*EXERCISE DESCRIPTION:* Lines with "gold": how many are there in the listing below? Reply with the number only.

*RECORDS FOR PROCESSING:*
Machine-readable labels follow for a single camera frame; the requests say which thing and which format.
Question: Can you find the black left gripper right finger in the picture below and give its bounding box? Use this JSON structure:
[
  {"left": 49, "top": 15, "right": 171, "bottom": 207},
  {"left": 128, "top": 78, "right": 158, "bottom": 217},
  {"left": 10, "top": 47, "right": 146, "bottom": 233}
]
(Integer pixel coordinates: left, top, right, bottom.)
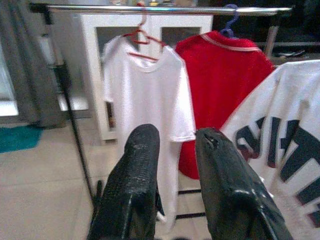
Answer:
[{"left": 194, "top": 127, "right": 293, "bottom": 240}]

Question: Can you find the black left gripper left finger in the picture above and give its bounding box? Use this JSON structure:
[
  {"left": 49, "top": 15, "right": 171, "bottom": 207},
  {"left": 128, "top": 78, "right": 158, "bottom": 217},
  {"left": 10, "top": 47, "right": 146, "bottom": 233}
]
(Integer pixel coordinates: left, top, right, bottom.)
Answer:
[{"left": 86, "top": 123, "right": 161, "bottom": 240}]

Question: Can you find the white printed t-shirt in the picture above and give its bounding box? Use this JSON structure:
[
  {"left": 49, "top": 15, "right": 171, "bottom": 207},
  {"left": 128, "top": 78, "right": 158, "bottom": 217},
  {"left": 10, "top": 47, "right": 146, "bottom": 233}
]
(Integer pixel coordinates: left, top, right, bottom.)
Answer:
[{"left": 219, "top": 59, "right": 320, "bottom": 240}]

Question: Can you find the red plastic hanger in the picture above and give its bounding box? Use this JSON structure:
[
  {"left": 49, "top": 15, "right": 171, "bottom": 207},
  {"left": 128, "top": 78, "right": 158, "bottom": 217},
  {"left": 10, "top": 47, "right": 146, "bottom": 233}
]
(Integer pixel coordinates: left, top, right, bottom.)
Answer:
[{"left": 122, "top": 2, "right": 167, "bottom": 62}]

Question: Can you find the purple plastic hanger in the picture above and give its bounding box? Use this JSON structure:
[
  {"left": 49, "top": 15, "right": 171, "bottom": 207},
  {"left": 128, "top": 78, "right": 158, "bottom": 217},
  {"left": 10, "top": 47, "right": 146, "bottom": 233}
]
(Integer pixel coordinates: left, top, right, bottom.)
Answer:
[{"left": 219, "top": 3, "right": 241, "bottom": 40}]

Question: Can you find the plain white t-shirt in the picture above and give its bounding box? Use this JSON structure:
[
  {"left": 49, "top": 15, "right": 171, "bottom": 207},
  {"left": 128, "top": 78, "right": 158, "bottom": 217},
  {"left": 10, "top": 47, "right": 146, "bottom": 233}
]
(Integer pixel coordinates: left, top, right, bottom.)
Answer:
[{"left": 102, "top": 34, "right": 197, "bottom": 231}]

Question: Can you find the red collared shirt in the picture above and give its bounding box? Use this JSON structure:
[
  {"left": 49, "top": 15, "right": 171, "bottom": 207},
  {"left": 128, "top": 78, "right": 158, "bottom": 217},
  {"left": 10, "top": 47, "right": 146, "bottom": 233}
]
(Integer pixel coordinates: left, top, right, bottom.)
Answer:
[{"left": 174, "top": 31, "right": 276, "bottom": 181}]

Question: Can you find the teal floor mat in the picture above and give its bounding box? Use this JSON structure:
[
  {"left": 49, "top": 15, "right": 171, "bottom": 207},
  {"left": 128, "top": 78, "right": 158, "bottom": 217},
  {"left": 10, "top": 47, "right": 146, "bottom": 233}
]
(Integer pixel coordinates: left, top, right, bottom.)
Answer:
[{"left": 0, "top": 124, "right": 45, "bottom": 155}]

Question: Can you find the low white glass-door cabinet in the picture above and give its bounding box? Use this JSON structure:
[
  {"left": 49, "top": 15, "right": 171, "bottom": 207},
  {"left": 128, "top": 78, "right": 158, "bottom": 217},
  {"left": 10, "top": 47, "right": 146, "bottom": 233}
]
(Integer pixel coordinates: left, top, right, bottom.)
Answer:
[{"left": 79, "top": 13, "right": 215, "bottom": 143}]

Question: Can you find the glass door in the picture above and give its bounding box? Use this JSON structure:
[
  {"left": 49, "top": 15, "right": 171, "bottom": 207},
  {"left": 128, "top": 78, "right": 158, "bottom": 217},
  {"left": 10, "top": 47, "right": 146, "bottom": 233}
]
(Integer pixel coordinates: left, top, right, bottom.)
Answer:
[{"left": 0, "top": 44, "right": 20, "bottom": 118}]

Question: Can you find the grey curtain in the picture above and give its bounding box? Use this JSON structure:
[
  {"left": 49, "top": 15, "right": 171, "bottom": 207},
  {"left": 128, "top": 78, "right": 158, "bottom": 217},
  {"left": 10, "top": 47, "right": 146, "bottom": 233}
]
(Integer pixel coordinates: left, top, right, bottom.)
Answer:
[{"left": 0, "top": 0, "right": 68, "bottom": 130}]

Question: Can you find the metal clothes rack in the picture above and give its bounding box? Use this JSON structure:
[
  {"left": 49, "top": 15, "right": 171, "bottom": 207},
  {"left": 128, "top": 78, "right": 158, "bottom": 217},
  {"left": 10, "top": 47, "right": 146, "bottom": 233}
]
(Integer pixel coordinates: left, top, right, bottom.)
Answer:
[{"left": 28, "top": 2, "right": 293, "bottom": 221}]

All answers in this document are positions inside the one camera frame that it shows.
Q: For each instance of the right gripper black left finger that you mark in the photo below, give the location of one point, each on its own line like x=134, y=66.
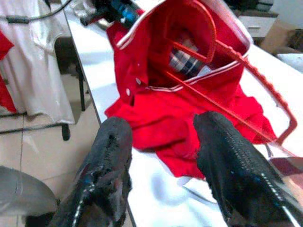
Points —
x=104, y=165

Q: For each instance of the red plastic hanger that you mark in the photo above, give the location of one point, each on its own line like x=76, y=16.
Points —
x=292, y=123

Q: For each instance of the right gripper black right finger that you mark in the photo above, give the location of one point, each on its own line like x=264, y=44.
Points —
x=236, y=177

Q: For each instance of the plain red polo shirt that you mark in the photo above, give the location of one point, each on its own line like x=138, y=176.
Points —
x=6, y=99

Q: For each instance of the white T-shirt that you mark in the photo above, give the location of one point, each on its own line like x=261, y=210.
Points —
x=30, y=71

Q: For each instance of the red shirt white trim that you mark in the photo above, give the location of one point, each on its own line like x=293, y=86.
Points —
x=154, y=113

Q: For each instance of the black chrome clothes rack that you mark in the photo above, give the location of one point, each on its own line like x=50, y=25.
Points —
x=65, y=132

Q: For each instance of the plain cardboard box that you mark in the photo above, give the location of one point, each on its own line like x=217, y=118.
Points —
x=279, y=40

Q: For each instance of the white drawer unit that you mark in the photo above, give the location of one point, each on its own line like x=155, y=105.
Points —
x=255, y=26

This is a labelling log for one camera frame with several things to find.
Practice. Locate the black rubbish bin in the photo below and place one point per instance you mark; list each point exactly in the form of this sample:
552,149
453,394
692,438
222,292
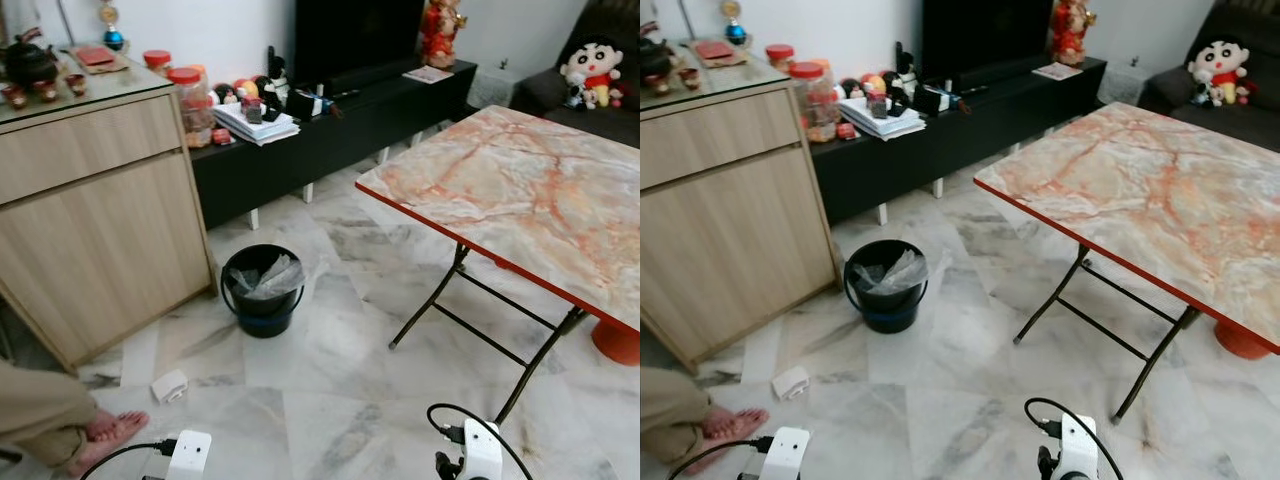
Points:
886,312
262,316

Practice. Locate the clear plastic bin liner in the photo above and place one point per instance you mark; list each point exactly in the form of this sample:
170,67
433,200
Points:
895,272
270,277

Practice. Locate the orange plastic stool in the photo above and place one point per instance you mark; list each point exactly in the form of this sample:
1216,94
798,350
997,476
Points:
1240,342
618,344

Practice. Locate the marble pattern folding table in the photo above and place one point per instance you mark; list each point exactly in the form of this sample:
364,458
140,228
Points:
530,190
1150,190

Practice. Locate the black low tv console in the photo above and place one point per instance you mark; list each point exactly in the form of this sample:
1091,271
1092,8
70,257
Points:
980,125
350,130

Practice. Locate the light wooden cabinet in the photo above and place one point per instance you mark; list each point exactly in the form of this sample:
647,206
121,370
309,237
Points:
730,220
100,230

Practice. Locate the stack of white papers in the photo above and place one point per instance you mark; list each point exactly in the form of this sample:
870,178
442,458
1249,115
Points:
258,130
885,124

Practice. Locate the dark brown sofa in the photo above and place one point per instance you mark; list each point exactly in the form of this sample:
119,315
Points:
1240,120
600,120

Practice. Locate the small black box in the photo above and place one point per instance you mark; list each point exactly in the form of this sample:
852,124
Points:
936,99
308,104

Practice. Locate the pink white card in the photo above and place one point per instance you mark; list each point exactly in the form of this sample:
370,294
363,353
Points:
1057,71
428,75

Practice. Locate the small cup on papers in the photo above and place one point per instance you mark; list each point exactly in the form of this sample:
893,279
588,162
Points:
878,105
252,110

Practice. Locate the black and white toy figure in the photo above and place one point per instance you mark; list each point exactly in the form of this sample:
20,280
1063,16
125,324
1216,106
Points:
904,80
275,85

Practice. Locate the cartoon boy plush doll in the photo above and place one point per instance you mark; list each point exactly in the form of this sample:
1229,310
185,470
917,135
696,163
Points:
1221,72
592,72

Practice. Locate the black television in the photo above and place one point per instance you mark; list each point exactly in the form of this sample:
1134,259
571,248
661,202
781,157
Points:
985,38
358,40

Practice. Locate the red and gold figurine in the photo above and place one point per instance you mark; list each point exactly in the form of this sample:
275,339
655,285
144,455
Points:
1070,32
440,35

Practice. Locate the large red lid snack jar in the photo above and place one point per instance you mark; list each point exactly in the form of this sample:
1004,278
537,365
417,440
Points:
192,105
815,100

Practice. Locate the small brown teacup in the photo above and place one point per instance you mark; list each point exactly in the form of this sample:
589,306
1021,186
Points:
76,84
15,97
690,78
45,91
657,85

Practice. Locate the dark clay teapot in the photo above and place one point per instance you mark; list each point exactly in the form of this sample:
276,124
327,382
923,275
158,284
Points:
655,58
30,62

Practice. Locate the small red lid jar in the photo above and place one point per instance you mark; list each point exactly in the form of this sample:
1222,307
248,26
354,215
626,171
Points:
779,56
157,62

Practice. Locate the red flat box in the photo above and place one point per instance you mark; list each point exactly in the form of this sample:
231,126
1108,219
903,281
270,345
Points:
715,51
95,57

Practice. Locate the gold and blue ornament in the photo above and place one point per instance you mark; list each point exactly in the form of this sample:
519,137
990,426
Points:
111,35
735,30

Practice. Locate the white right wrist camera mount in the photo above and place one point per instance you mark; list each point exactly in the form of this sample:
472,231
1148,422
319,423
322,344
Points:
484,452
1078,450

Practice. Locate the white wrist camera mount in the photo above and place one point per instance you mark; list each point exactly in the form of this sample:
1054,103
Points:
190,456
484,452
1078,450
786,455

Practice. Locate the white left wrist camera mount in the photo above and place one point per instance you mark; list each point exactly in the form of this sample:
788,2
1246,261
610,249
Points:
190,456
786,455

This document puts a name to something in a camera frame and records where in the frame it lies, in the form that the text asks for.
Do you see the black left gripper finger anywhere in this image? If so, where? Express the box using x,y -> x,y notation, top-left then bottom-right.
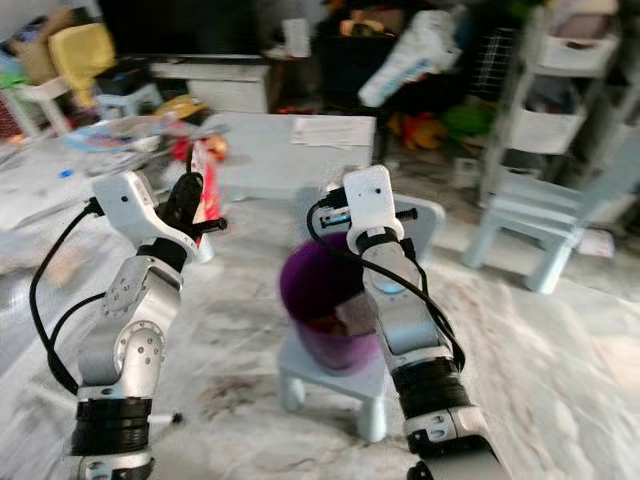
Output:
170,172 -> 204,214

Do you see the purple rubbish bin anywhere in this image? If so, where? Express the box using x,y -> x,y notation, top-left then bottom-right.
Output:
278,233 -> 391,374

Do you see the white low table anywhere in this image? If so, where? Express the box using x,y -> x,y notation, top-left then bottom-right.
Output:
205,110 -> 383,201

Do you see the white paper sheet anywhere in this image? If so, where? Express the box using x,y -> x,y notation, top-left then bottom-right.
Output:
292,115 -> 379,151

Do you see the clear printed plastic bag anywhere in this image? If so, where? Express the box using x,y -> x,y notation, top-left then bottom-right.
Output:
65,113 -> 206,169

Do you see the white television cabinet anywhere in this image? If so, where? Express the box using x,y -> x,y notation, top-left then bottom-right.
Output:
150,55 -> 273,114

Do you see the pale blue plastic stool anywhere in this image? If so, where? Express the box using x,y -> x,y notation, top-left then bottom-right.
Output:
95,83 -> 164,121
275,325 -> 391,444

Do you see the orange toy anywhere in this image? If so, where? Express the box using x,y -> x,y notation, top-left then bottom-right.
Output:
390,112 -> 446,151

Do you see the black box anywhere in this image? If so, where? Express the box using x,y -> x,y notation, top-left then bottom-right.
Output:
95,60 -> 151,96

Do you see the black crate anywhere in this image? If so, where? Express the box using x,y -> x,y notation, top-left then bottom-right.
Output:
315,8 -> 391,106

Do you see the green toy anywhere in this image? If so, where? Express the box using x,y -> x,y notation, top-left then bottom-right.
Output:
442,100 -> 496,141

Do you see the black television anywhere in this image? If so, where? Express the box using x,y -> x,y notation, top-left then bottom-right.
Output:
98,0 -> 259,59

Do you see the white blue plastic bag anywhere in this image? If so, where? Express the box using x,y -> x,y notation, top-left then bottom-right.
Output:
358,10 -> 461,109

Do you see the white stool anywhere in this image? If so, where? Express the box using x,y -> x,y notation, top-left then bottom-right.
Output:
15,78 -> 73,139

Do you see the yellow cloth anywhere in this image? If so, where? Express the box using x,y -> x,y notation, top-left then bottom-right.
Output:
48,22 -> 117,106

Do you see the brown cardboard box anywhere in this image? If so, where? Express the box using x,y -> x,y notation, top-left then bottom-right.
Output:
10,12 -> 83,86

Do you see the white shelf rack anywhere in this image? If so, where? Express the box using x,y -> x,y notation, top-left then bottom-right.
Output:
478,0 -> 640,213

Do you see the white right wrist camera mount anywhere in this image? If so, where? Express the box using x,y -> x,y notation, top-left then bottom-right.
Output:
342,164 -> 408,253

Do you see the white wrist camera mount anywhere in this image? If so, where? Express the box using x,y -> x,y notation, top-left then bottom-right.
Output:
342,164 -> 408,253
90,170 -> 196,253

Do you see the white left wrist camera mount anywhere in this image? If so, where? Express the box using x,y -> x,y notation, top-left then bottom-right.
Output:
90,170 -> 196,253

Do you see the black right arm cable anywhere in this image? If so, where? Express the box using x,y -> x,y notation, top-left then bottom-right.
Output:
305,195 -> 467,373

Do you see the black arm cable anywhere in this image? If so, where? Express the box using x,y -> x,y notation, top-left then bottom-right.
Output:
28,200 -> 106,396
305,195 -> 467,373
50,290 -> 111,396

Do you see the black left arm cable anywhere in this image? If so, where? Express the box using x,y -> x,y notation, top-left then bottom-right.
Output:
50,290 -> 111,396
28,200 -> 106,396

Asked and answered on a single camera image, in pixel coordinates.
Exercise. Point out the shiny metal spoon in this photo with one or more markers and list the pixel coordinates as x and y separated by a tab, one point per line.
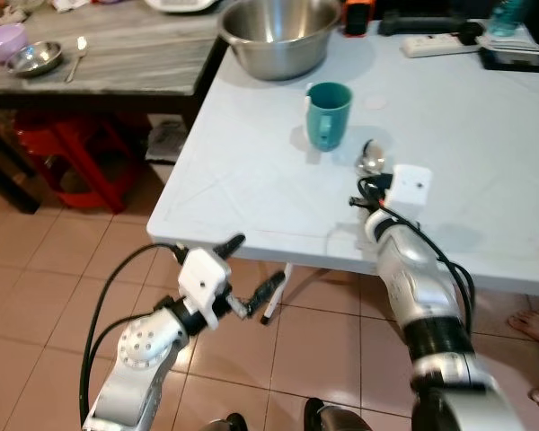
370	162

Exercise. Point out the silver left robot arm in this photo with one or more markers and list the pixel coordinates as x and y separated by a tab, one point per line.
139	359

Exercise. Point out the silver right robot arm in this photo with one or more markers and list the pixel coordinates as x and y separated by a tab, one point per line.
413	278

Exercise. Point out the white table leg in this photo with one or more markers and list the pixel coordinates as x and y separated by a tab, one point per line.
277	296

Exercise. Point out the teal ceramic mug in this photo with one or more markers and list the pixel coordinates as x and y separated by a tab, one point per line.
328	117

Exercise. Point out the white plastic table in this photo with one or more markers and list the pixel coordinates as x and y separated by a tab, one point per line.
467	153

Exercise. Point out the grey cloth bundle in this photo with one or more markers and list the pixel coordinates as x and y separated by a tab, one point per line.
169	142

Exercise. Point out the robot left leg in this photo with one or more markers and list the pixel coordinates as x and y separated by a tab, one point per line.
226	423

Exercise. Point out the robot leg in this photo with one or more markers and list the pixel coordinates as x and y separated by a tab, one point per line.
332	417
226	423

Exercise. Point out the robot right leg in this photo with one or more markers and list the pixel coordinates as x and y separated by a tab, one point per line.
332	417

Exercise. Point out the white power strip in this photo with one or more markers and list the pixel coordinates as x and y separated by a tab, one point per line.
436	45

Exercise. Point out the long black device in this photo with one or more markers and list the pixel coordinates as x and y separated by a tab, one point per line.
427	22

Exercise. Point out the orange and black device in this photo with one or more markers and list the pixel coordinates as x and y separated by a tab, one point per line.
356	16

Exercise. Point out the large stainless steel bowl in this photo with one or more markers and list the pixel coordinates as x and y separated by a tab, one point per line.
278	43

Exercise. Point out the flat black tray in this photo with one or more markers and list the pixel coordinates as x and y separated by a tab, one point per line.
512	61

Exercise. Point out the red plastic stool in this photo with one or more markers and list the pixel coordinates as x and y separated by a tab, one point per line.
72	144

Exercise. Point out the marble top wooden table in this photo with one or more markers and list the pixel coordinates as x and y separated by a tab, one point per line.
135	63

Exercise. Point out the teal plastic bottle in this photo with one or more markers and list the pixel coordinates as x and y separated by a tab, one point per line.
506	16

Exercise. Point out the small stainless steel bowl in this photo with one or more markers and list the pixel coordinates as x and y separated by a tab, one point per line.
33	59

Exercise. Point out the purple plastic bowl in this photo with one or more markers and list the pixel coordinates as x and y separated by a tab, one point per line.
2	42

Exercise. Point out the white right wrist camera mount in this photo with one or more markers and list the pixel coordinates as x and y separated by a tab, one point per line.
410	189

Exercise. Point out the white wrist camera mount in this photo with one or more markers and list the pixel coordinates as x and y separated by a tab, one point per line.
410	189
203	280

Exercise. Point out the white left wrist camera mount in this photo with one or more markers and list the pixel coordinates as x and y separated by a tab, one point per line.
203	280

*COMPLETED EXERCISE:* 2